Last year, ‘commemorating’ those killed in the Fosse Ardeatine massacre in Rome in March 1944, when 335 men were shot by the Nazis, Meloni claimed that they died because they were Italian. In fact, nine of the dead weren’t Italian, many were chosen because they were Jewish, and a number of others were partisans who were being held in prison in Rome. But Meloni wants to frame the war as a universal tragedy with ‘good and bad people on both sides’, to ignore the role of her political ancestors in causing the disaster, and to frame the real division as between good Italians, on one side, and bad Germans plus communists on the other. She has to be careful when she discusses the country’s ‘liberation’ from fascism and Nazism on 25 April 1945. She doesn’t refer to fascist crimes, other than by making generic statements about the ‘death of democracy’ and condemning the 1938 antisemitic laws, which she has called ‘the lowest point in Italian history’ and a ‘mark of shame’. It is a clever strategy, backed by media obfuscation and outright falsification (her party is now in almost full control of the state media) as well as subtle propaganda. This includes the cheering – but probably false – story of the cyclist Gino Bartali, who supposedly saved thousands of Jews by riding around with false documents hidden in his bicycle frame. Although there were many cases of Italians helping Jews in various places and at various times, before and during the war, there were also numerous examples of participation in antisemitic violence.

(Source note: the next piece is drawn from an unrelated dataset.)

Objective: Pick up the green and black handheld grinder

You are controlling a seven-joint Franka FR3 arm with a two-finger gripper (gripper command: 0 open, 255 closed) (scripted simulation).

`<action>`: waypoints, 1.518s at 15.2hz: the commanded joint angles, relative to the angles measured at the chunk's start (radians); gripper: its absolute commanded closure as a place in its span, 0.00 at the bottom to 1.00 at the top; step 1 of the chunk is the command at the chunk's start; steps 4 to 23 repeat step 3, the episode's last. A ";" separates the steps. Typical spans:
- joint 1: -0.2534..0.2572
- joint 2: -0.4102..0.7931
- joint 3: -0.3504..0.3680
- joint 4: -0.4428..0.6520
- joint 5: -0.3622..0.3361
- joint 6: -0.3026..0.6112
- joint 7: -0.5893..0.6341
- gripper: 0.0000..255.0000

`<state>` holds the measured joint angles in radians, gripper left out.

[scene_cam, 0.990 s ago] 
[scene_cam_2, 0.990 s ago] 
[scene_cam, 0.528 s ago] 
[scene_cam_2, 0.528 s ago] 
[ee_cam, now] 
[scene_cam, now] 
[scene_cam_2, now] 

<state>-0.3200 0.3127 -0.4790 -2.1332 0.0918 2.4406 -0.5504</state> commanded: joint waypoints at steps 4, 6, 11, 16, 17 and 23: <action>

One of the great merits of Focardi’s account is that he never lets the left off the hook, showing that many anti-fascists were involved in promoting these self-absolving tropes. Communists often claimed that the Italian people had been almost entirely anti-fascist, and that most of the blame for the disasters of the war lay with individuals – above all, Mussolini – and, of course, the bad Germans. Italy’s peculiar war history, with its rapid and complicated changing of sides in 1943 after Mussolini’s fall from power, also allowed many to claim that Italy had been on the winning side.
‘There were no trials, no hearings, no findings,’ Focardi writes, and no justice for the victims of Italian atrocities in Yugoslavia, Greece or Ethiopia. He describes Italian ‘national memory’ as ‘self-centred, self-pitying and self-celebratory’. ‘When shall we see an official Italian visit to Domeniko?’ he asks in his closing pages. With Meloni in charge, such a trip is impossible.